→ **TRY IT**: Below is a listing. Write out exactly its lines between the one holding "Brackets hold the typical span" and the one holding "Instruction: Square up", inclusive.
### GIVEN INFORMATION
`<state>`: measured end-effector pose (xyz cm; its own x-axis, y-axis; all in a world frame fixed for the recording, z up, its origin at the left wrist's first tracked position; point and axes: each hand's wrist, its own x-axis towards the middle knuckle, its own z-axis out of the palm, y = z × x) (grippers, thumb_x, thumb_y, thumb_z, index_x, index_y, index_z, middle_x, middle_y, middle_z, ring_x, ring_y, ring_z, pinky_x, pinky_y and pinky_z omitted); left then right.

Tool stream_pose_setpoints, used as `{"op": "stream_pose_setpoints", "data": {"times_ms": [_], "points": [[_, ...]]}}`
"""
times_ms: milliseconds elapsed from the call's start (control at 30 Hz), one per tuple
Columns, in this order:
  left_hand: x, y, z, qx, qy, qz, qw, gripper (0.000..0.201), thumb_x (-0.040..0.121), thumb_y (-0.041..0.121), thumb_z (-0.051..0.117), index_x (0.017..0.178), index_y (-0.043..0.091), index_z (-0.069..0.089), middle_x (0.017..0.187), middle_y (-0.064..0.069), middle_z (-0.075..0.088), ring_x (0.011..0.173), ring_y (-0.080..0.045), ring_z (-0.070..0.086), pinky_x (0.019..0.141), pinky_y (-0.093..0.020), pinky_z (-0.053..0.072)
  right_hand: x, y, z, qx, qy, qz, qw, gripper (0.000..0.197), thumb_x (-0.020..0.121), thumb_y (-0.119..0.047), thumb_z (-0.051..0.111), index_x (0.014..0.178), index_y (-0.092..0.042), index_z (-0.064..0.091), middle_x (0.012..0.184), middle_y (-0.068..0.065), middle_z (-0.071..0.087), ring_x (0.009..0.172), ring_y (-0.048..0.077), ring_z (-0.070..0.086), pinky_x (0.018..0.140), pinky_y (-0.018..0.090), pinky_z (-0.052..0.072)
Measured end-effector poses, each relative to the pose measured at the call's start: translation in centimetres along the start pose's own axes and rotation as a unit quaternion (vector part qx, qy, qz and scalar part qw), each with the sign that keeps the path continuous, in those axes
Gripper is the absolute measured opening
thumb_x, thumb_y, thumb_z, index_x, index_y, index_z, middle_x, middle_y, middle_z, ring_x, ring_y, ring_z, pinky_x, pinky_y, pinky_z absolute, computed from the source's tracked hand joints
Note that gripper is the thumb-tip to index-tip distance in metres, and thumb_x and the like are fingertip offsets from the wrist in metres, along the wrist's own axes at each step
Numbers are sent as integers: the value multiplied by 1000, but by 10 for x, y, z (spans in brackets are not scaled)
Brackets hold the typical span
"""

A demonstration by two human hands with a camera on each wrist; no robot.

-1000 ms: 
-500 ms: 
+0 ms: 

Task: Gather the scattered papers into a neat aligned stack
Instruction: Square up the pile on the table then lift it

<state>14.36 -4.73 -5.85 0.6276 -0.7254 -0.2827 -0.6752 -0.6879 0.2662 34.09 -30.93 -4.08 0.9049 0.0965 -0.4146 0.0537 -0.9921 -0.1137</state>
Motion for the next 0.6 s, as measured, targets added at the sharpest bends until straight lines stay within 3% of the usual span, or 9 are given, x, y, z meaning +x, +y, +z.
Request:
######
→ **SOLUTION**:
Brackets hold the typical span
"""

A demonstration by two human hands with a camera on each wrist; no robot.

-1000 ms: 
-500 ms: 
+0 ms: 

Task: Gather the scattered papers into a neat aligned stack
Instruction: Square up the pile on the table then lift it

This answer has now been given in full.